Rules for creating a successful Customer Journey Map
Successful customer journey maps require more than just the inclusion of the “right” elements. The journey mapping must be a collaborative process with well-defined goals and built from research.
This requires hard work to keep the process on track for every organization to buy the idea, in order to evangelize the insights that the map provides. Below are some tips to make sure the process starts and stays on track:
Establish the “why ”and“ what”.
First, identify the business objective that the journey map will support. Make sure there are clear answers to the basic key questions before starting the process:
- What is the commercial objective of this Customer Journey Map?
- Who will use it?
- Who is the Client (Person) and what is your experience?
- How it will be shared?
Base it on the truth of your Customer Experience.
Journey maps must result in true narratives, not in “fairy tales”. Start by gathering any existing research, but additional journey-based research is also needed to fill in the gaps that existing research will not cover. This is a qualitative research process.
While quantitative data can help support, validate or help convince stakeholders that they may see qualitative data as “diffuse”.
Collaborate with others.
The customer journey mapping activity (not the result itself) It's, oftentimes, the most valuable part of the process, so as to involve others. Therefore, remove the curtain and invite stakeholders from various groups or departments to be part of the data compilation and map construction.

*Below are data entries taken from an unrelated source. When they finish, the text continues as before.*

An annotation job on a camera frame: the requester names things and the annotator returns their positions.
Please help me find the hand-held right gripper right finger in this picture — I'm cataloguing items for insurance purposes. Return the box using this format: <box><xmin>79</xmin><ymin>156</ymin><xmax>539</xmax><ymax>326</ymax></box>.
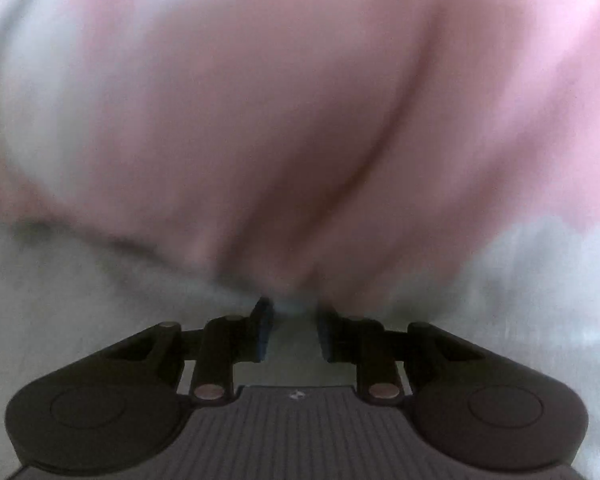
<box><xmin>316</xmin><ymin>305</ymin><xmax>486</xmax><ymax>403</ymax></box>

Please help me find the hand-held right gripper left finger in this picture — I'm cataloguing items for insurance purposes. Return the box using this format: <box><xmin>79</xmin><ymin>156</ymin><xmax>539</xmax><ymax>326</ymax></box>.
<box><xmin>105</xmin><ymin>297</ymin><xmax>276</xmax><ymax>403</ymax></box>

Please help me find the pink grey floral quilt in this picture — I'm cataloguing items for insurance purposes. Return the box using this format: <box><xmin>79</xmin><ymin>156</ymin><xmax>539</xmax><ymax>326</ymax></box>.
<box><xmin>0</xmin><ymin>0</ymin><xmax>600</xmax><ymax>308</ymax></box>

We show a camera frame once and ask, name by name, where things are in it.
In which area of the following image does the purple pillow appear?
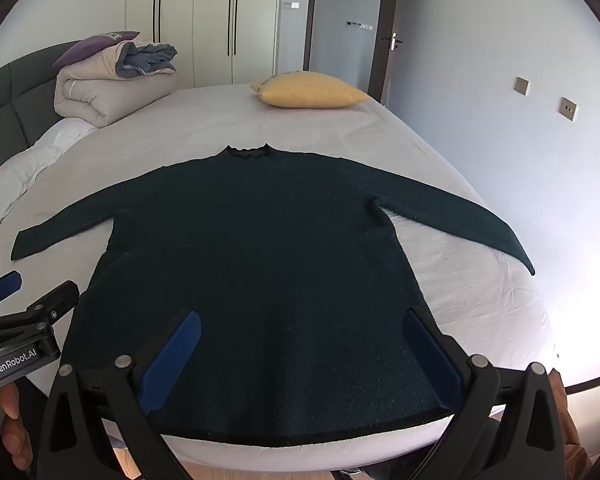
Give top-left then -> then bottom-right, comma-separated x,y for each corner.
52,31 -> 141,68

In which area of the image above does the white quilt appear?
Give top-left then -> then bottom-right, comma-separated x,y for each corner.
0,117 -> 98,256

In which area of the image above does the dark grey padded headboard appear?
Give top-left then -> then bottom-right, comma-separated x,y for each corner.
0,40 -> 88,186

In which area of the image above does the person's left hand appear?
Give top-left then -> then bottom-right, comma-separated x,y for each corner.
0,383 -> 34,471

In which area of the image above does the yellow pillow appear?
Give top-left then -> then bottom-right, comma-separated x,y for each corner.
250,71 -> 370,109

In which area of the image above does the folded beige duvet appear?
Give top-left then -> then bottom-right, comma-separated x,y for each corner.
54,39 -> 178,128

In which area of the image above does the dark brown door frame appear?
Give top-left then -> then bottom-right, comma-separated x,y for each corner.
304,0 -> 388,73

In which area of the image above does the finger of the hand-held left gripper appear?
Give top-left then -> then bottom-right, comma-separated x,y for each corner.
0,270 -> 22,311
17,280 -> 80,324

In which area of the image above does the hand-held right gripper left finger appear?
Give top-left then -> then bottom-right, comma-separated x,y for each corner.
36,308 -> 202,480

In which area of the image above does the grey-blue cloth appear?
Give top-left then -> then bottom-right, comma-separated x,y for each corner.
116,42 -> 178,80

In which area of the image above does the dark green sweater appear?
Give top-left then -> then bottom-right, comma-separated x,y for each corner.
11,142 -> 536,447

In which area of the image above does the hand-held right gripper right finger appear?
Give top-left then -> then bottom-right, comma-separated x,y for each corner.
402,306 -> 566,480

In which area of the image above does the cream wardrobe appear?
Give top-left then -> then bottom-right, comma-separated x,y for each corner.
125,0 -> 285,88

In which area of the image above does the bed with white sheet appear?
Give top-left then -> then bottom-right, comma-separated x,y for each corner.
0,80 -> 561,473

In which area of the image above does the dark brown door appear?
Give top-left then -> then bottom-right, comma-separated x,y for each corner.
367,0 -> 406,106

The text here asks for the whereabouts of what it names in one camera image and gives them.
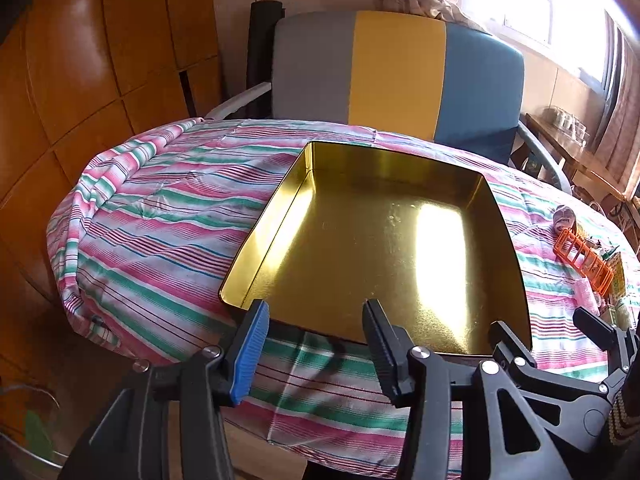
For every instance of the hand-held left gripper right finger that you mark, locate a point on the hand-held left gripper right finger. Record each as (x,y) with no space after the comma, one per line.
(385,350)

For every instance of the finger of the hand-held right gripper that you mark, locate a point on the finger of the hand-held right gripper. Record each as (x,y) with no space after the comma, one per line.
(597,324)
(510,345)

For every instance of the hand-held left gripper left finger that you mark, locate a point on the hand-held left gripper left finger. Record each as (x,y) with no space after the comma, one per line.
(250,350)

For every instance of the green yellow packet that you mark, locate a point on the green yellow packet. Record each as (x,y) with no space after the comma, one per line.
(616,272)

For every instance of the gold metal tin container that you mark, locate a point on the gold metal tin container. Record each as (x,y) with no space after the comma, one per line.
(375,240)

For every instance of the orange plastic rack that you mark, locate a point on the orange plastic rack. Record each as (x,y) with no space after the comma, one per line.
(565,242)

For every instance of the brown sock ball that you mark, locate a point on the brown sock ball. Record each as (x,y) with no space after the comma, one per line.
(565,219)

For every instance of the striped pink green tablecloth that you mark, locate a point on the striped pink green tablecloth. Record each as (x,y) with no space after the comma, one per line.
(165,220)

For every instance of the wooden side table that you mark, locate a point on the wooden side table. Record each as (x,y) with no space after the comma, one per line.
(560,145)

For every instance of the tray of glass cups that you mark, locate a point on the tray of glass cups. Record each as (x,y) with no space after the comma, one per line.
(565,122)

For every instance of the metal basin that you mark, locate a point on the metal basin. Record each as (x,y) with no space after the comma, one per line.
(20,460)

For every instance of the grey yellow blue chair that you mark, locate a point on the grey yellow blue chair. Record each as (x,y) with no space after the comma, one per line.
(395,70)

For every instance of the window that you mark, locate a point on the window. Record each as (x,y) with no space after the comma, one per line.
(530,5)

Don't skip ahead to the visual.
The temptation to create an aesthetic graphic or jump into design can lead to beautiful journey maps, yet imperfect. Make sure your data synthesis is complete and well understood before moving on to creating the look.
Involve others in creating the final product.
Don't expect everyone to buy the idea and promote it on their Customer Journey Map simply because they sent a lovely graphic as an email attachment. Create an interactive document that people can be a part of.
Bring your story into meetings and conversations so you can promote a narrative that others believe in and start referencing. One idea is to create a journey mapping showroom where anyone who is not on the direct team can experience the process and the resulting artifacts.
The idea is to always add value by bringing together different information and points of view after research and our own opinion, but when we have a perfect description for what we want to explain, there is no reason to reinvent the wheel.